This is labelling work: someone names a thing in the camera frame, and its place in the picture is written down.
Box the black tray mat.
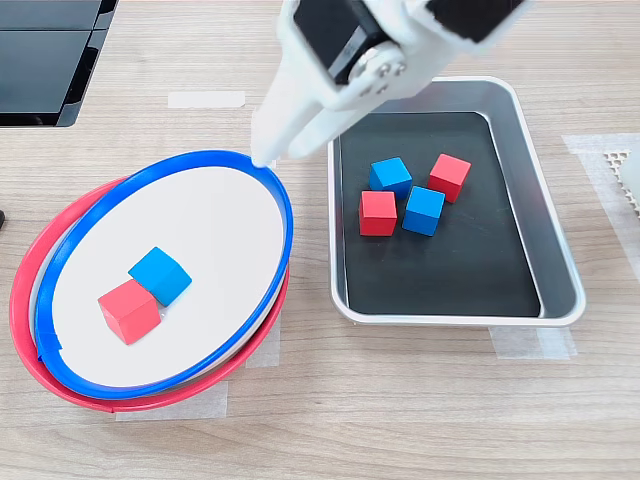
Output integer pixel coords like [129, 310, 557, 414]
[338, 110, 544, 318]

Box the pale perforated base plate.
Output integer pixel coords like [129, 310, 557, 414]
[603, 148, 640, 221]

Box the small red cube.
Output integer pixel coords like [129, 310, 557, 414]
[97, 278, 162, 346]
[358, 190, 399, 237]
[427, 153, 473, 204]

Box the small blue cube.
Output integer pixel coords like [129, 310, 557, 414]
[401, 185, 447, 237]
[368, 156, 414, 200]
[127, 246, 193, 308]

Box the translucent tape strip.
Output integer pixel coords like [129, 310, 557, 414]
[114, 380, 229, 422]
[488, 325, 579, 360]
[244, 314, 282, 370]

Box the black glossy panel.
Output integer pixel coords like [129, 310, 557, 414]
[0, 0, 120, 129]

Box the steel tray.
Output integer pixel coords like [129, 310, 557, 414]
[325, 75, 587, 329]

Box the translucent tape sheet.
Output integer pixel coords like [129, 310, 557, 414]
[562, 132, 640, 284]

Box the white plate blue rim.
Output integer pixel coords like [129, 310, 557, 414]
[33, 149, 295, 401]

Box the white plate red rim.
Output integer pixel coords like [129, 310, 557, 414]
[8, 175, 291, 415]

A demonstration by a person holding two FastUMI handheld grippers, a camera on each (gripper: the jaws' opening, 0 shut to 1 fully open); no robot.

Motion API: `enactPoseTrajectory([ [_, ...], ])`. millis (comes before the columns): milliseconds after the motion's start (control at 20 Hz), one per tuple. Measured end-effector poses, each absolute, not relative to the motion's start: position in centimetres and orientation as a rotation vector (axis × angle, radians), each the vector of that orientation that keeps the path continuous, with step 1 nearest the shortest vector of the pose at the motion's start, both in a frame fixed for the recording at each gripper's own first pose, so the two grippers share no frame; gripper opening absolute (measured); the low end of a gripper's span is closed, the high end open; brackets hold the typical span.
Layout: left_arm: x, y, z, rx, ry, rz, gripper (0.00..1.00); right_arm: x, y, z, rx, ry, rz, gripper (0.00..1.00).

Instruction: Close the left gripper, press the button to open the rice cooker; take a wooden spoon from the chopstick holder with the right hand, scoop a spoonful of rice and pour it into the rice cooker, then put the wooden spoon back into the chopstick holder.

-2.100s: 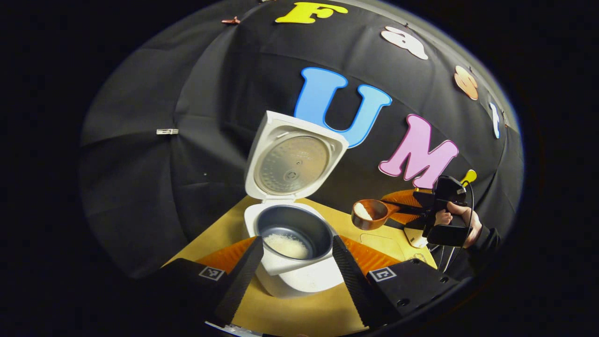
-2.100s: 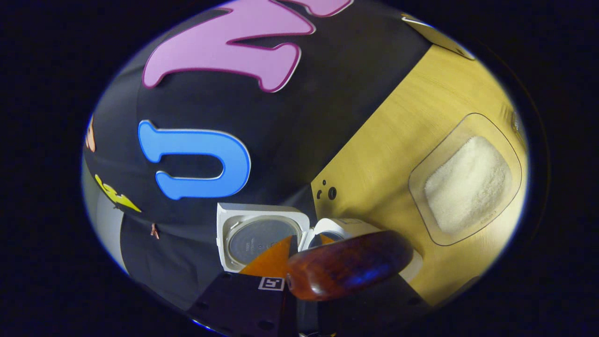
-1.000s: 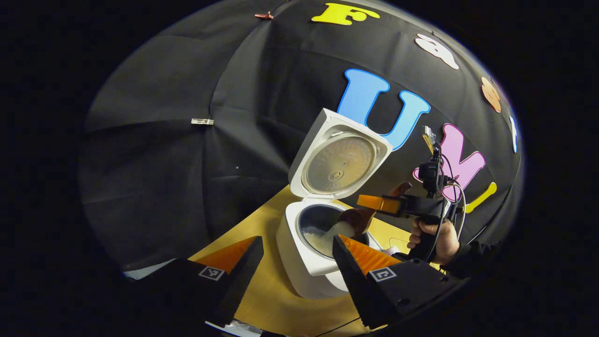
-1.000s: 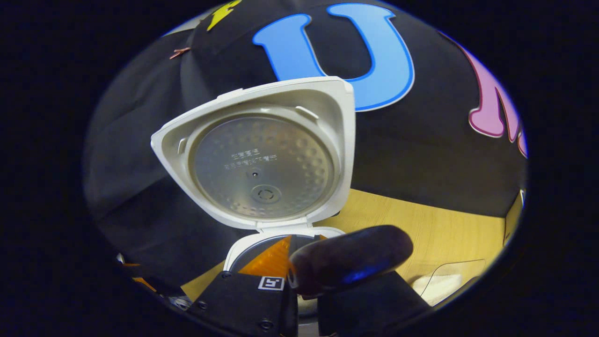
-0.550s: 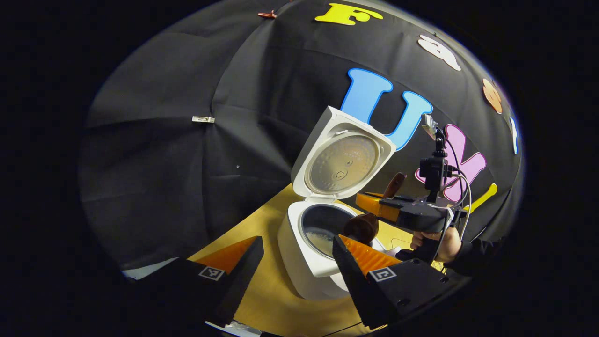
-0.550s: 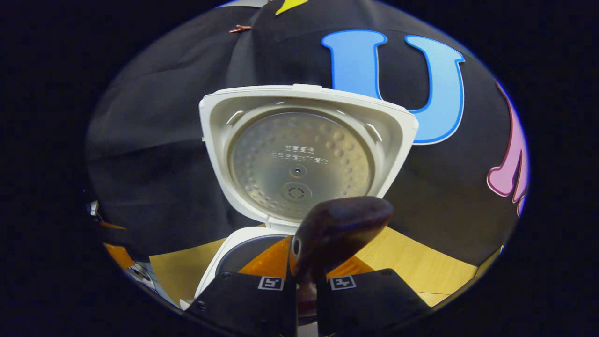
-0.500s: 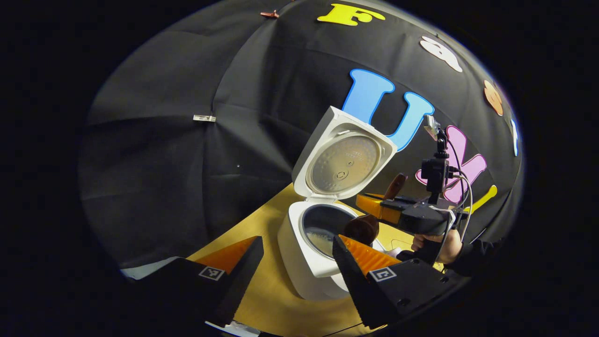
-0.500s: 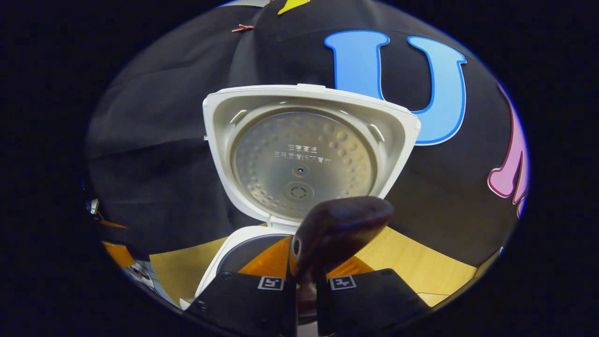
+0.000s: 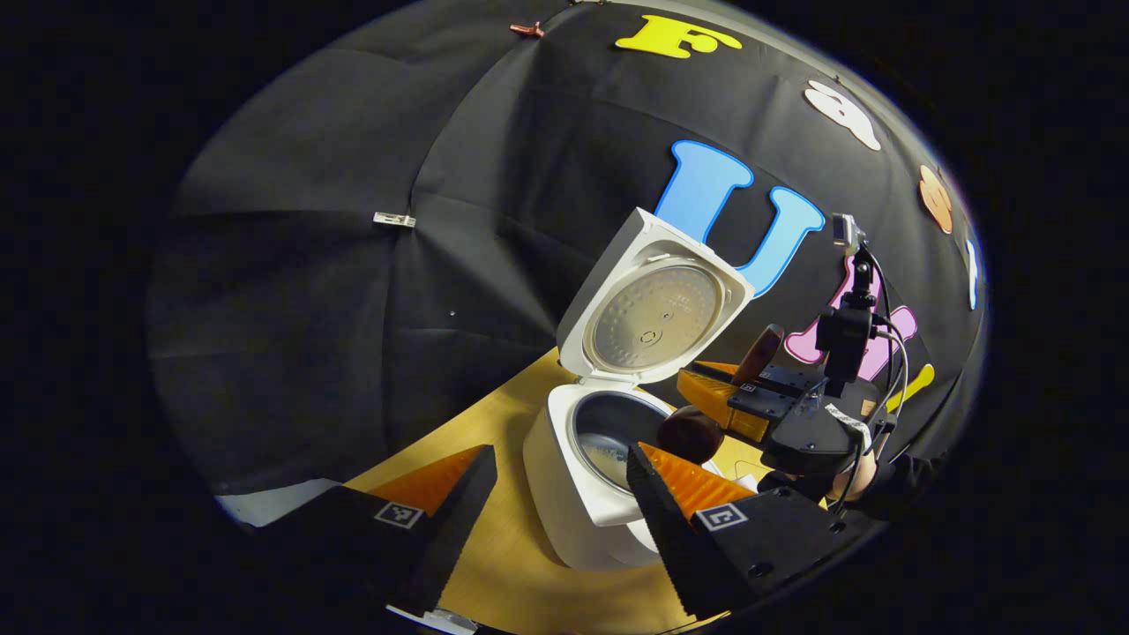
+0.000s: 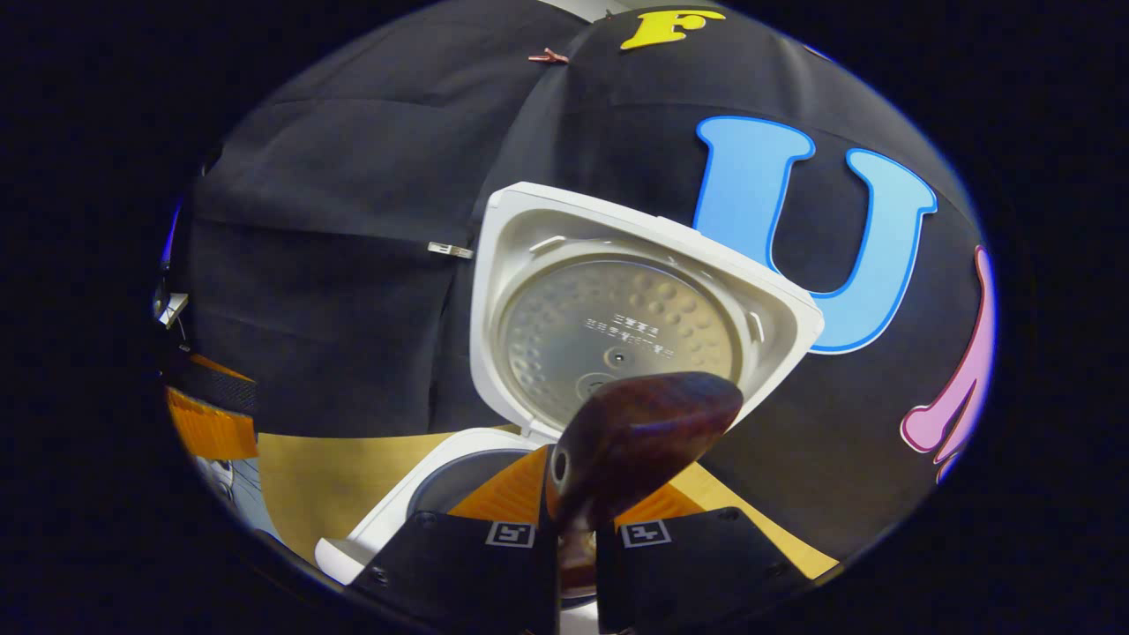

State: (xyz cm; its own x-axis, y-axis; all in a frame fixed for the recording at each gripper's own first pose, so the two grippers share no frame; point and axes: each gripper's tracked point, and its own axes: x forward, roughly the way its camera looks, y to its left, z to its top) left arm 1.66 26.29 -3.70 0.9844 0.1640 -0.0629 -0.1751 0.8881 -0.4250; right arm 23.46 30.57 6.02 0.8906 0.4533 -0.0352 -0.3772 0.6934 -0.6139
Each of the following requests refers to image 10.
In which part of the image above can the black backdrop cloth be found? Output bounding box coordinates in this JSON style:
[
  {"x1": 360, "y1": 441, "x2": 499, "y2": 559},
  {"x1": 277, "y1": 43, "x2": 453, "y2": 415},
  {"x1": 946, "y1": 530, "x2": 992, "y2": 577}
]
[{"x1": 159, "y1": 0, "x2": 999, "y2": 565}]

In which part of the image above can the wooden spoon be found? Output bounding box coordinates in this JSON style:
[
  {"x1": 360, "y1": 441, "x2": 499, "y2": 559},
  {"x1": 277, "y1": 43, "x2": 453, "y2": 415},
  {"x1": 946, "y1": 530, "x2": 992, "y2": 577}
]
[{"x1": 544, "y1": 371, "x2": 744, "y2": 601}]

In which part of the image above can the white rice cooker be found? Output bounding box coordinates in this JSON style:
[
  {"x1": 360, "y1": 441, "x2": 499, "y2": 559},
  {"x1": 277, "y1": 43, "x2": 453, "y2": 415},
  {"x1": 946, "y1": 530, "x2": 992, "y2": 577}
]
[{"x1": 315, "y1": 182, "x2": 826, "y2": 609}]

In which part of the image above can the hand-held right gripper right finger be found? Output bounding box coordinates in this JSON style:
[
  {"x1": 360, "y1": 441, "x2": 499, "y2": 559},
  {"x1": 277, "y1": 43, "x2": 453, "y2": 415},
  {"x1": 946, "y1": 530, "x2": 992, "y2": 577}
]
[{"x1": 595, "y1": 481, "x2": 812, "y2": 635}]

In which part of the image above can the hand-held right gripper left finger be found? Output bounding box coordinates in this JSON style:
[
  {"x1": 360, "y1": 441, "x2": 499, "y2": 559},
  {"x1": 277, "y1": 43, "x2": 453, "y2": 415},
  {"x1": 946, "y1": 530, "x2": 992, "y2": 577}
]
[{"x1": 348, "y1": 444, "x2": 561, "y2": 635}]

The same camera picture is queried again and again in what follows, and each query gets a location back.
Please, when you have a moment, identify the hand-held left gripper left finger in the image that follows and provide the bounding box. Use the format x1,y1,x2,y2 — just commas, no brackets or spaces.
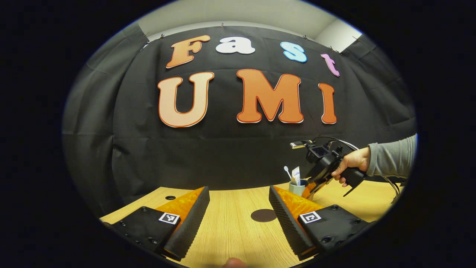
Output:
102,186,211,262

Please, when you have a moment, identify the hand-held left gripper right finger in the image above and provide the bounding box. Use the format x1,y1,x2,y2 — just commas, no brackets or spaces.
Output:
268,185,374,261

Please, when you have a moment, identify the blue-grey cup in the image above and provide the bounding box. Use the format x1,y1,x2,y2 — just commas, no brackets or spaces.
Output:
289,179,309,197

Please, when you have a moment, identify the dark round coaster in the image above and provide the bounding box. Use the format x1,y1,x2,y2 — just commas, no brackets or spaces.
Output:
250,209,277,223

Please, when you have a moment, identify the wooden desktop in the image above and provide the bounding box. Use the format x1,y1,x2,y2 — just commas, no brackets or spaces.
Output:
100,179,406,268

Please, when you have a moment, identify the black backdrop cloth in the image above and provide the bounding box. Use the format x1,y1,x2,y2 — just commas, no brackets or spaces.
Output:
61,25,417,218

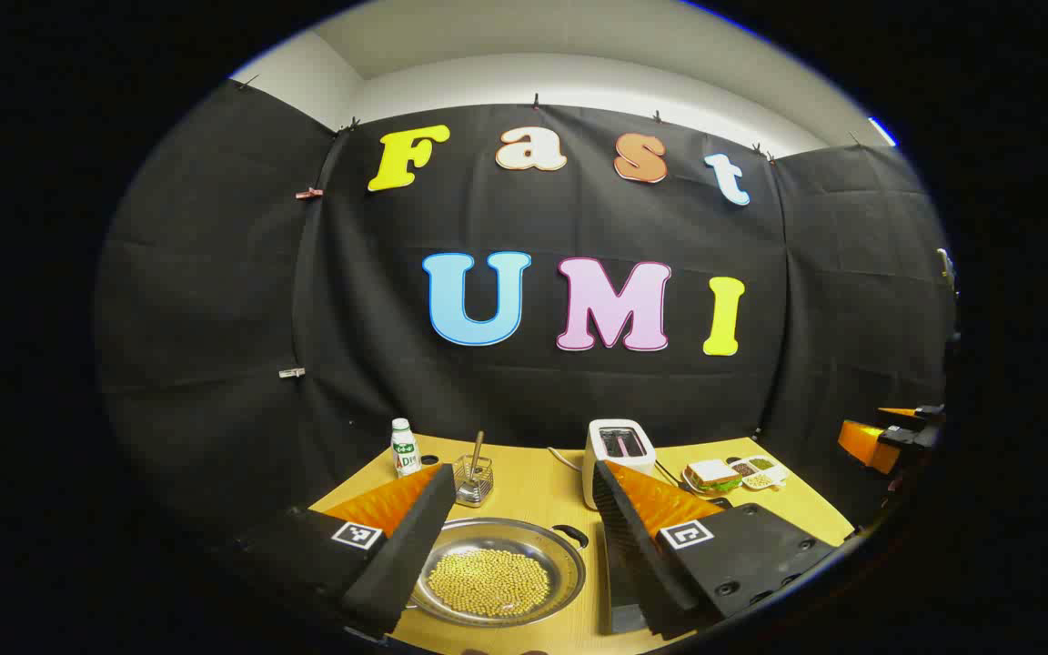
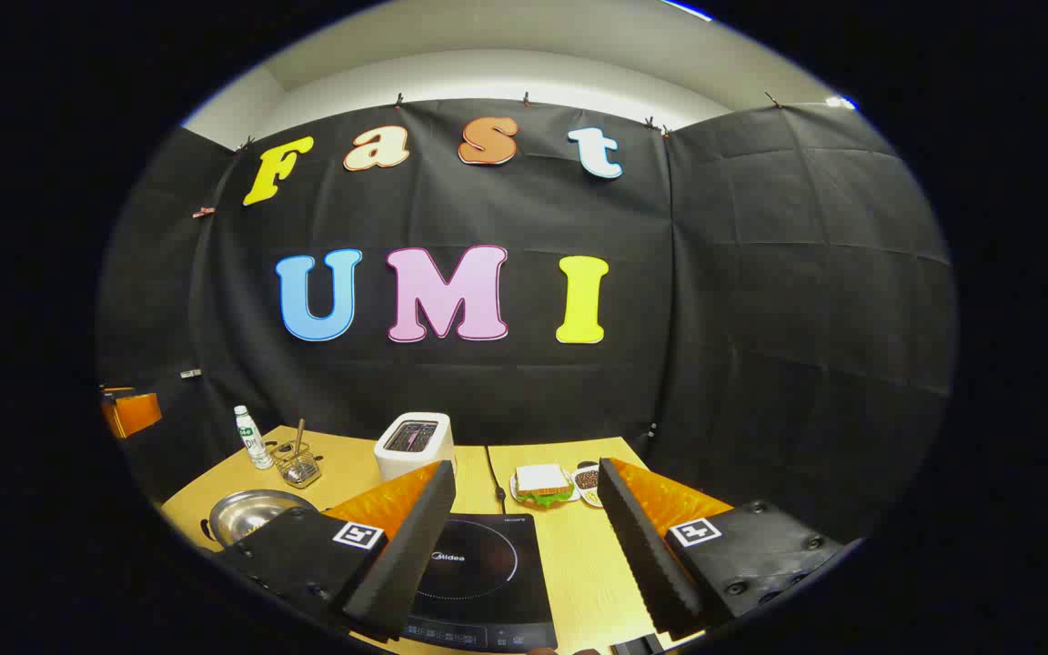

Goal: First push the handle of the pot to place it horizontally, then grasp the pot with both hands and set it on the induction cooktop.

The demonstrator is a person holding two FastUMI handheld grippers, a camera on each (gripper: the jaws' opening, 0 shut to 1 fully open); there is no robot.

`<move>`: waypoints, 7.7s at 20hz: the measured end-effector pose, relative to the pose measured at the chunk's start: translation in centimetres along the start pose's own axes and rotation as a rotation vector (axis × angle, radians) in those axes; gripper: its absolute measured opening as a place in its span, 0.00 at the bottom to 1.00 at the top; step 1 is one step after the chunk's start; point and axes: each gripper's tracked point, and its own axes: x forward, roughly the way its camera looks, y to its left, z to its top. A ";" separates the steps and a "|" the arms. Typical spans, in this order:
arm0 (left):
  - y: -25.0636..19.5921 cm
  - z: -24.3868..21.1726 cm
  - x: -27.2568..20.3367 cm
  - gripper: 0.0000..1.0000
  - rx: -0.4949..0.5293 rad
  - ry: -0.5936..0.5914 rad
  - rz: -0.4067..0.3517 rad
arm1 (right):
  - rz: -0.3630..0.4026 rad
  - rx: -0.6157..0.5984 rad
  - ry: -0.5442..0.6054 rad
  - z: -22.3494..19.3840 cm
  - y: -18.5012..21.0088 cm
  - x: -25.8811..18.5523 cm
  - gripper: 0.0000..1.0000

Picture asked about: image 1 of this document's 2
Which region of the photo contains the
*-*-*
▸ **Exercise prompt**
Each line that includes "white" counts once; state how many such lines the listing has, with no other words.

▸ **Written answer**
3